According to Nagarajan, radio still accounts for the majority of in-car listening in all circumstances, and will remain important.

“Whether it be a network-constrained scenario in a connected car or (where) you have full connectivity, radio’s continuing to play a key role, and the data is reflecting that,” he said.

Visual experience

But to retain its share of in-car listening via modern infotainment systems, radio broadcasting may need to move beyond audio.

“We all know that radio needs to be a really rich visual experience in cars of the future with bigger dashboard screens,” said Laurence Harrison, chair of the WorldDAB Automotive Working Group. “Metadata is the thing that’s going to power that. Metadata is the visual and textual information about your station that brings your bands alive.”

It is up to broadcasters to provision this metadata to car dashboards. This is why WorldDAB has launched a campaign to encourage broadcasters to provide richer visual and textual data to in-car displays, to attract/retain drivers and passengers as they tune across DAB+ stations.

In doing so, radio can compete against streaming services and music apps that already use striking in-car visuals to lure listeners to their services.

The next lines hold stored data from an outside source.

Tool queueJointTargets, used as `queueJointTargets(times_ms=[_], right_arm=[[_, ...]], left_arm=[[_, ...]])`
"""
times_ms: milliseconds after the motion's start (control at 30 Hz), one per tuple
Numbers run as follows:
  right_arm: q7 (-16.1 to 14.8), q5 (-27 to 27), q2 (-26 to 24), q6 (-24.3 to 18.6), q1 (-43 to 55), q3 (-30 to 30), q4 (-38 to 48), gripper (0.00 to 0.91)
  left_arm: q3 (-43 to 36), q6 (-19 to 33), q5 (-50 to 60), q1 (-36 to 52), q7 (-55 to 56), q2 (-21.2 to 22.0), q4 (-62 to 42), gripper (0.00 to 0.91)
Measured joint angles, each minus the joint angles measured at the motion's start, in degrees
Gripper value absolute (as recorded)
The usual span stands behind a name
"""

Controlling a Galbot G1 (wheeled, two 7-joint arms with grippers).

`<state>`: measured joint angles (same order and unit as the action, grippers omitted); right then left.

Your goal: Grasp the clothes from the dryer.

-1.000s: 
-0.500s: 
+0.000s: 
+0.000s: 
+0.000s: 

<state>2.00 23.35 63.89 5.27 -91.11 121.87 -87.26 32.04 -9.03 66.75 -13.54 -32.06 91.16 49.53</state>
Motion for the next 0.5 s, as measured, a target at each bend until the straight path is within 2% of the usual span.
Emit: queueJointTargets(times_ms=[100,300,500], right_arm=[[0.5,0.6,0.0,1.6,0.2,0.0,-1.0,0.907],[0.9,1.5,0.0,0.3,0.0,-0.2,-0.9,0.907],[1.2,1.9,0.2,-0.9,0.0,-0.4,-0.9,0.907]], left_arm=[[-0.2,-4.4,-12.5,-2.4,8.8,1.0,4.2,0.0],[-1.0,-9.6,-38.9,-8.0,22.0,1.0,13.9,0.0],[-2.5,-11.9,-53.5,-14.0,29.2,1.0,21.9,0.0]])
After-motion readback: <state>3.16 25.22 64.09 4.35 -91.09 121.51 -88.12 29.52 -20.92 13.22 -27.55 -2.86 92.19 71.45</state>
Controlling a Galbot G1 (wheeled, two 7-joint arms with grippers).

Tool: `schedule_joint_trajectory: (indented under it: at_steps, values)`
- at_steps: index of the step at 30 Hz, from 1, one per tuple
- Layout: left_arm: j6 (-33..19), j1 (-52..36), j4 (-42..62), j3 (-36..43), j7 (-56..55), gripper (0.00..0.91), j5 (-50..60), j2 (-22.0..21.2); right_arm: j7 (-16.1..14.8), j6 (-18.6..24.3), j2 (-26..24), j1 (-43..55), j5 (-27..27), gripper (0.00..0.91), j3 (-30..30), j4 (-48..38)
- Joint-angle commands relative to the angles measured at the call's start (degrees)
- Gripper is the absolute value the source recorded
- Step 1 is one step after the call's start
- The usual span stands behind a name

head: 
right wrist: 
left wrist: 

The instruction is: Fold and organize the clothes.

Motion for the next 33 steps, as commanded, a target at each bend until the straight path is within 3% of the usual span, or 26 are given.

This will particularly matter when self-driving cars take over and drivers will be able to enjoy content on large in-car displays rather than watch the road.

Also discussed during WorldDAB’s automotive sessions were “service following” strategies, as listeners move between FM and DAB+ to stay tuned to their preferred radio programs; a RadioDNS open source project that allows broadcasters to track and measure in-car listening across different platforms; and “quickfire” topics in which WorldDAB’s Rosie Smith asked experts for predictions on the future of audio in the car. All can be accessed through the WorldDAB YouTube Channel.

Boosting receiver sales

In a session about “Marketing DAB+” creative ways to build listenership and receiver sales were profiled.

In Germany, DAB+ radio manufacturer TechniSat teamed with Digitalradio Büro Deutschland to sponsor a “Design Your Own Radio” contest. People who logged in at meinradio.dabplus.de/ could use free online graphic tools to customize the case of a TechniSat DAB+ receiver. The best design was adopted for a limited edition radio, with the winner receiving one of these radios.

To maximize DAB+ marketing success in general, “collaboration is key,” said Jacqueline Bierhorst, chair of the WorldDAB Marketing Group.

Bierhorst said promotions by European public and private broadcasters are vital to DAB+’s success in the region. As an example she cited the Netherlands’ recent DAB+ video campaign, which was joined by more than 60 DAB+ channels, with “the most famous deejays and presenters embodying the switch from FM to DAB+” in their TV commercials. Since this campaign launched, DAB+ listening in Holland has gone up 27 percent.

In terms of actual radios sold, DAB+ sales are holding steady across 12 European countries, with 3.78 million DAB+ receivers sold annually in 2019 and 2020.

“Portable radios make up the lion’s share of sales,” said Max Templeman, insight director for consumer electronics with research organization GFK. Portables accounted for about half of all DAB+ radio sales during these two years, with the rest coming from sales of car radios, clock radios, tuners and radio boomboxes; among others.

COVID-19 had an impact on DAB+ radio sales. Thanks to the lockdowns across Europe, online sales’ share of total consumer purchases went from 26% in January 2020 to 60.9% in April 2020. As outlined by Hannon at the start of the General Assembly, ensuring all receivers are equipped with DAB+ as standard is a priority.